VG: What’s your take on commentator
Brandel Chamblee giving Tiger an ‘F’ for
2013, partly for the way Woods handled
the rules incident at last year’s Masters?
JPN: My main reaction to that was
disappointment at Tiger’s cold, hard reaction
to it. There’s no reason he couldn’t have
joked about it or laughed about it. He
could have hired somebody to write a funny
remark and the whole thing would have
disappeared. Instead he played hardball. His
agent talked about possible lawsuits.
It’s not what Tiger needs as he tries
to resuscitate his personal reputation as
opposed to his golf reputation. I thought
the way he smiled and kind of laughed
after he got beat at the World Challenge
at Sherwood was great. He lost to Zach
Johnson in the most improbable fashion and
he was able to smile. That’s what we need to
see more of from Tiger.
VG: What was the story of 2013?
JPN: My favorite story of 2013 was Henrik
Stenson. He’s a guy who got way low into
triple digits in the World Golf Ranking and
played in a club championship in Sweden
instead of the British Open in recent years.

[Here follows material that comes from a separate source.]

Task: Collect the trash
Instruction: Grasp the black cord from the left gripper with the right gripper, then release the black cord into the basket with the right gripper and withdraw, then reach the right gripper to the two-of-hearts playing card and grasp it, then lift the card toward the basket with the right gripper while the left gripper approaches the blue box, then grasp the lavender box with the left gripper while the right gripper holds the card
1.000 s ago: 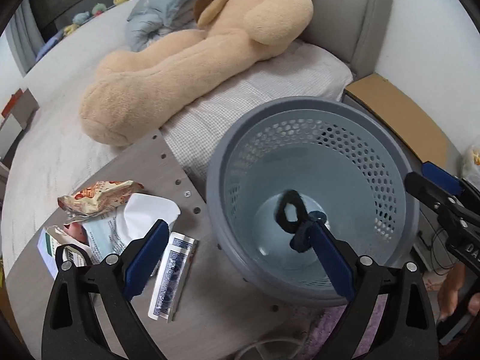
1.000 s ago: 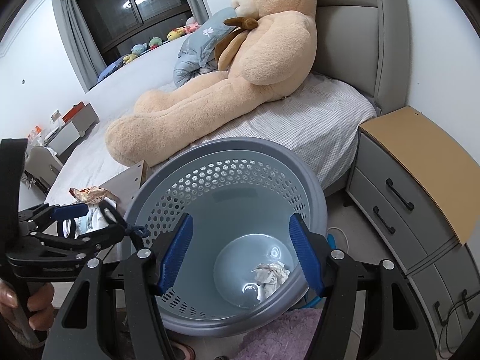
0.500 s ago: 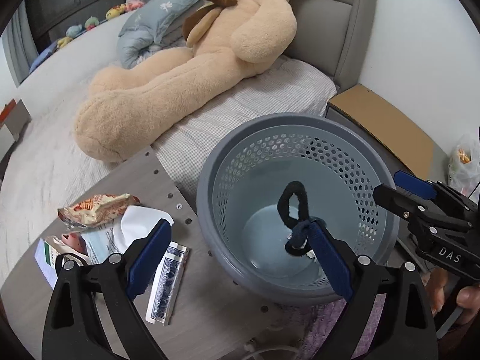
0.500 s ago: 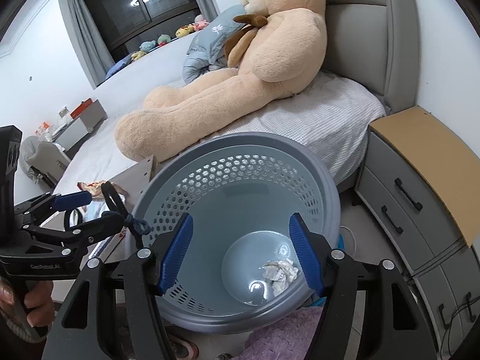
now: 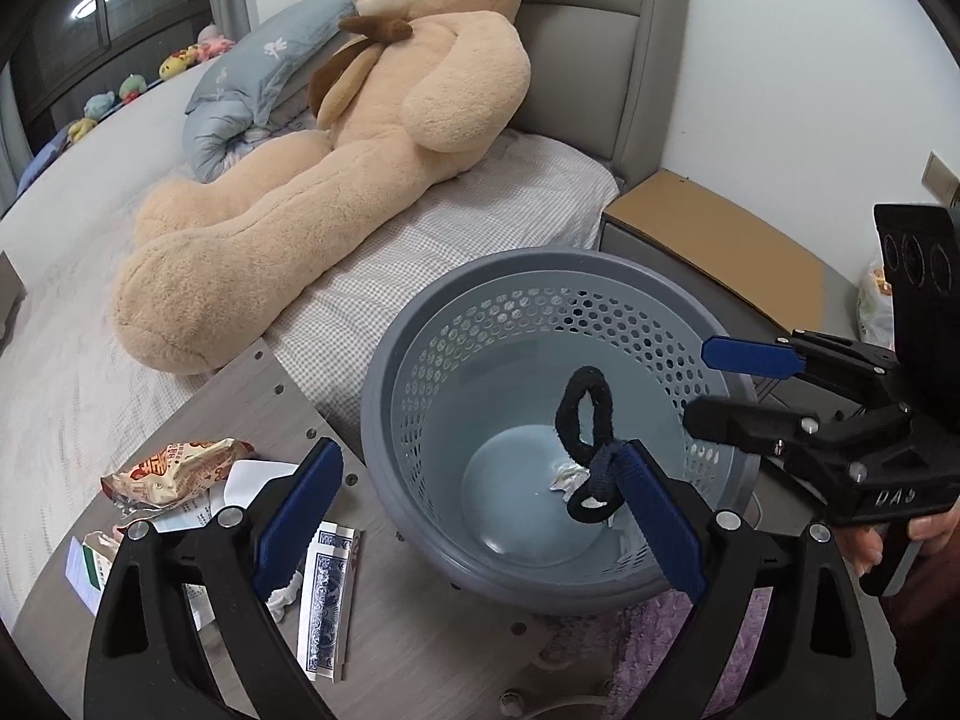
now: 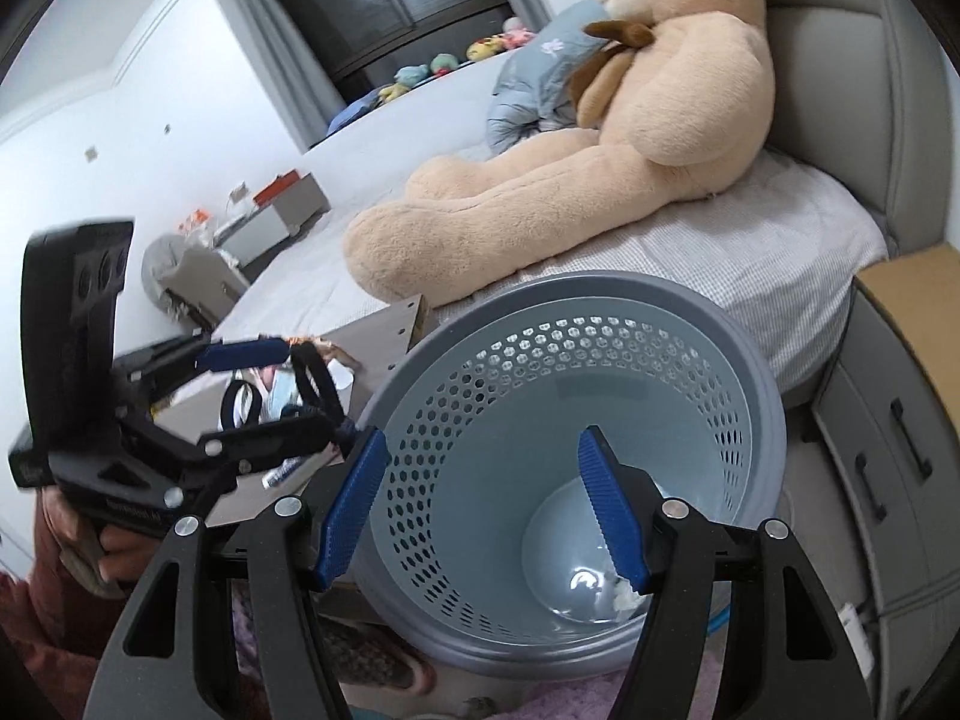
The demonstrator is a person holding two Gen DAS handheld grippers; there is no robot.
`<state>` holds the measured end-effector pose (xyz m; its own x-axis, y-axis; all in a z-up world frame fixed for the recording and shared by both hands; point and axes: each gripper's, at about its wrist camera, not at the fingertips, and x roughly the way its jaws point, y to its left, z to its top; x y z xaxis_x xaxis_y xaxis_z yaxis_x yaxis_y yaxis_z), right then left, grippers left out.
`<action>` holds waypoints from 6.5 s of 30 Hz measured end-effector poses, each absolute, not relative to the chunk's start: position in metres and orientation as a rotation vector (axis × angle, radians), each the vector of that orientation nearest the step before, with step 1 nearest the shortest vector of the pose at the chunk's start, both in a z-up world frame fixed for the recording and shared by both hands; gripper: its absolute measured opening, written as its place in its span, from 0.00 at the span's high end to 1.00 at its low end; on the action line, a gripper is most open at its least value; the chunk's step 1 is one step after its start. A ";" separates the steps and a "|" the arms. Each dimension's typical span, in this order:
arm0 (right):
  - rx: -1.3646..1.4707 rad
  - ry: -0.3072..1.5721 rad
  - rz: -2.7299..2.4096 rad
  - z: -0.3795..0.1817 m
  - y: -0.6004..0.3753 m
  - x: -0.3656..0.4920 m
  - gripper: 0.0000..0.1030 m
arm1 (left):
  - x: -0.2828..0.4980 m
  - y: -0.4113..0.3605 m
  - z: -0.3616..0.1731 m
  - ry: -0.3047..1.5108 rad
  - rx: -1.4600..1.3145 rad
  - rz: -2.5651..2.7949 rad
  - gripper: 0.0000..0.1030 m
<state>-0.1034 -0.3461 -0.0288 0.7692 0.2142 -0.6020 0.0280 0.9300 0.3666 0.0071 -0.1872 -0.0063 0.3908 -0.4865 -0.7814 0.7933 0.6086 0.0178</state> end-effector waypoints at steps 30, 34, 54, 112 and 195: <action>0.208 0.695 0.260 -0.035 -0.308 -0.082 0.94 | 0.014 -0.189 -0.004 0.850 0.399 -0.948 0.12; 0.214 0.734 0.174 -0.044 -0.315 -0.073 0.94 | 0.014 -0.182 -0.002 0.849 0.386 -0.947 0.12; 0.199 0.773 -0.059 -0.049 -0.315 -0.077 0.40 | 0.018 -0.099 -0.010 0.833 0.280 -0.642 0.12; 0.222 0.970 -0.189 -0.084 -0.117 0.010 0.40 | 0.022 0.080 -0.054 0.829 0.068 -0.078 0.10; 0.281 0.860 0.007 -0.061 -0.153 -0.020 0.85 | 0.119 0.093 -0.068 0.925 0.002 0.011 0.09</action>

He lost most of his money to a scandalous
financial operator. And then to come back
and to play on fire for the second half of
2013 is just a great story about perseverance.

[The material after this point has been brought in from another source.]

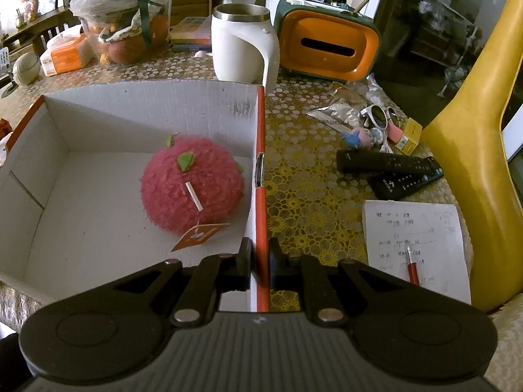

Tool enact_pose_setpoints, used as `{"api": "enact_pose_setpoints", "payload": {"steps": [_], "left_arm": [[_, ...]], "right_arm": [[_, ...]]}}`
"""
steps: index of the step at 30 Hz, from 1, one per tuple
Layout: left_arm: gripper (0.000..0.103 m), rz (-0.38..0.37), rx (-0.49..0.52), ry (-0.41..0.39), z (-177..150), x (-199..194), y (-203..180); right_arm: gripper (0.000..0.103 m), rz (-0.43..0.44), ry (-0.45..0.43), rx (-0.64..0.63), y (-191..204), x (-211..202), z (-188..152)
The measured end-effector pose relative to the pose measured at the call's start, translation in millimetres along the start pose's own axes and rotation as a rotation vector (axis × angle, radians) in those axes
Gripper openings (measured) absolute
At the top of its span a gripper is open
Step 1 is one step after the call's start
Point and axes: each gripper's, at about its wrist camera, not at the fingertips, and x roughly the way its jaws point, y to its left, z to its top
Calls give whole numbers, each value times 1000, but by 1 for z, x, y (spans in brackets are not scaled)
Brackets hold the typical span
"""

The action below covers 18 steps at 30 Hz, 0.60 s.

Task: Organize objects
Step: 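Move the left gripper back to the pile and grasp the brown beaded string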

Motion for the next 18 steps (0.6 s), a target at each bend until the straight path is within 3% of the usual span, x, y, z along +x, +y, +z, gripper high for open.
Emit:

He’s a very unusual kind of funny person and
an eccentric character to boot. To be able to
win both the FedEx Cup and then the Race
to Dubai—that, to me, is the great story of
the past year.
VG: How was your book The Fine Green
Line conceived?
JPN: [Laughs.] By the time I took up golf in
my 30s, I had played maybe 10 or 20 rounds
of golf. No more than that. And somehow
right after I picked it up, within a couple of
years, I became a pretty good golfer. One day
I shot a 69 in my second year playing golf. A
freakish round admittedly, but I just began
to wonder—which every golfer wonders—if
I can do that once, why can’t I do it again?
Why can’t I be as good as the pro player
if I put my mind to it? Many golfers have
that fantasy. I think it’s the core of the golf
addiction, frankly. I thought it would be an
interesting test. I had no illusions that I could
even be as good as a pro player. But I wanted
to experience and explain why you can’t get
better fast—or at all in my case [Laughs.]
As I thought about it, I also wanted
to embed myself—like journalists do in
Army units—with the struggling mini-tour
players. I thought it would be an interesting
narrative. They’re all trying to make it too.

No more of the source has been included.